Elevate your design and manufacturing processes with Autodesk Fusion
Congratulations to William Jones and his Union Pacific Big Boy model – winner of the Fusion 360 model of the month for March. Hear from Bill about himself, his inspiration for the model and details about his design process.
Hi everyone, my name is Bill Jones. I am 67 years old and I retired from the National Aeronautics and Space Administration (NASA) on January 1, 2016 after 41 years, 15 days of service at (what is now) the John H. Glenn Research Center at Lewis Field in Cleveland, Ohio. For nearly my entire career they identified me as an Aerospace Engineer. I hold BS, MS, and PhD degrees in Mechanical Engineering and Engineering Mechanics from Case Western Reserve University. That said, for nearly all that time I was really a computer person involved in making computers do things they had never done before.

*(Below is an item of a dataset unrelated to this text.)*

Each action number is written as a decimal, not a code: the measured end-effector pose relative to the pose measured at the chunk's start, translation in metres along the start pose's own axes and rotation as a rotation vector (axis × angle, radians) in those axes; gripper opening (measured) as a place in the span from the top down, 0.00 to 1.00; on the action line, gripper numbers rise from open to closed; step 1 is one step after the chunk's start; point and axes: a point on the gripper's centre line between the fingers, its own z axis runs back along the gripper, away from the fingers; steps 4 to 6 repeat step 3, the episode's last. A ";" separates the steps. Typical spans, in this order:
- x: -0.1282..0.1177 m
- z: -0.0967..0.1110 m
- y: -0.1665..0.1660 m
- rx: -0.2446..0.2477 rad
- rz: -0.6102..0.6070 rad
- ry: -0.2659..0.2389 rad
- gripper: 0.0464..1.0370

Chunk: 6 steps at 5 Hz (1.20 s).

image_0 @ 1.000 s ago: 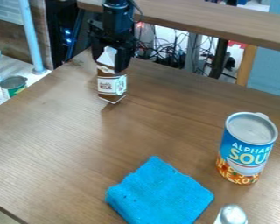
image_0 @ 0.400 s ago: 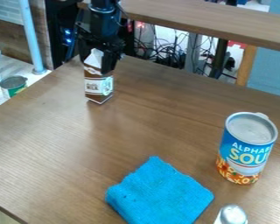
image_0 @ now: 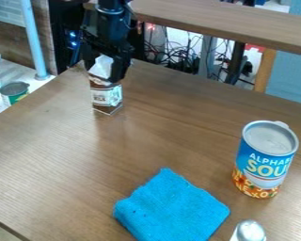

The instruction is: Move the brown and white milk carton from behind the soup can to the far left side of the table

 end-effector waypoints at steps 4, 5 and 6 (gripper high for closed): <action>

My retirement project/hobby started by watching myfordboy making aluminum castings on YouTube. It occurred to me that I could make my own castings, which would allow me to build a (model) live steam locomotive in the manner of this video (beginning ~00:28). I settled on building a Union Pacific Big Boy model because the Union Pacific Historical Society sells CDs with PDF scans of the original drawings, all several thousand of them.
My plan was to develop CAD models of the various parts and then print those parts out on a 3D printer. From there, I would use those plastic (PLA) parts to make lost wax castings, and then machine those castings in my shop to produce my engine.
I picked Fusion 360 for my CAD tool mostly because my wife could tolerate the cost. Further, I was confident that a product from Autodesk would meet my needs.
I started off a little over two years ago with basically no CAD experience. With some help from the Fusion 360 YouTube channel (and others) as well as some online instructional material, I started out with the simplest parts. While I don’t entirely recall, this wheel was among the first objects I translated into Fusion 360:
I design things in Fusion 360 “full size” to avoid confusion in translating dimensions. This wheel is a nominal 42” (106.68 cm) in diameter and would weigh a little over 1,100 lbs (527 kg). I then rely on the Fusion scale function to bring the part down to my model size. This has the further advantage that I can easily scale into any modeling category.
Once I began to feel comfortable with Fusion 360, I moved to the other end of the complexity spectrum – the locomotive beds – with the view that if I couldn’t generate the most complex parts, there would be little point in having all the rest of the parts library. Thus, I generated the beds for the front and back engines of the Big Boy. This is the bed for the back engine:
(More pictures can be seen in my Gallery projects. This is a link to a shared copy of the back-engine model.)
Sometime in the early twentieth century the railroad industry moved from built-up frames to one-piece, cast steel locomotive beds. These castings included integral cylinder blocks housing the cylinders, piston valves, and attendant steam passages. What is shown above represents one, single piece of cast steel weighing some 57,000 lbs (25,800 kg). I am boggled at the complexity of the sand molds that were necessary to produce one of these beds.
What is not shown in these pictures, and that I have barely suggested in my gallery projects, is the degree to which these locomotive beds are hollow. To the casual observer, the sides may look like simple 6-inch (15-cm) slabs of steel with cutouts for the axle boxes and spring rigging. In fact, those sides are hollow with an outer wall varying in thickness between 1.5 and 2.5 inches (3.8 to 6.3 cm), an inner wall generally about 1 inch (2.5 cm) thick, and a peripheral web between 1.5 and 3 inches (3.8 to 7.6 cm) wide joining the two, as shown in this cross-section:
This sort of sophisticated distribution of material holds true throughout the structure. And this was achieved before anyone had dreamed of finite element analysis.
I hope to cast and machine real parts from these CAD models. While the model needs to have most of the part details identified for machining, many must be left out of the casting model as being too fine to be reproduced in a casting.
Also, while these locomotive beds are mostly symmetrical, they do have some features that appear on only one side or the other. To meet this challenge, I have relied on Fusion 360’s Selection Sets feature. The model has a large selection set of bodies to be cut from the model prior to the mirror image/join operation that turns the left-side model into a whole locomotive bed.
After the symmetric bed is produced, another selection set joins asymmetric features, while still another removes asymmetric elements. To produce a casting model, these fine features are ignored and other selection sets join additional symmetric and asymmetric bodies to provide finishing material to be cut away in later machine work.
Overall, Fusion 360 has proven to be a key tool in the pursuit of my modeling project.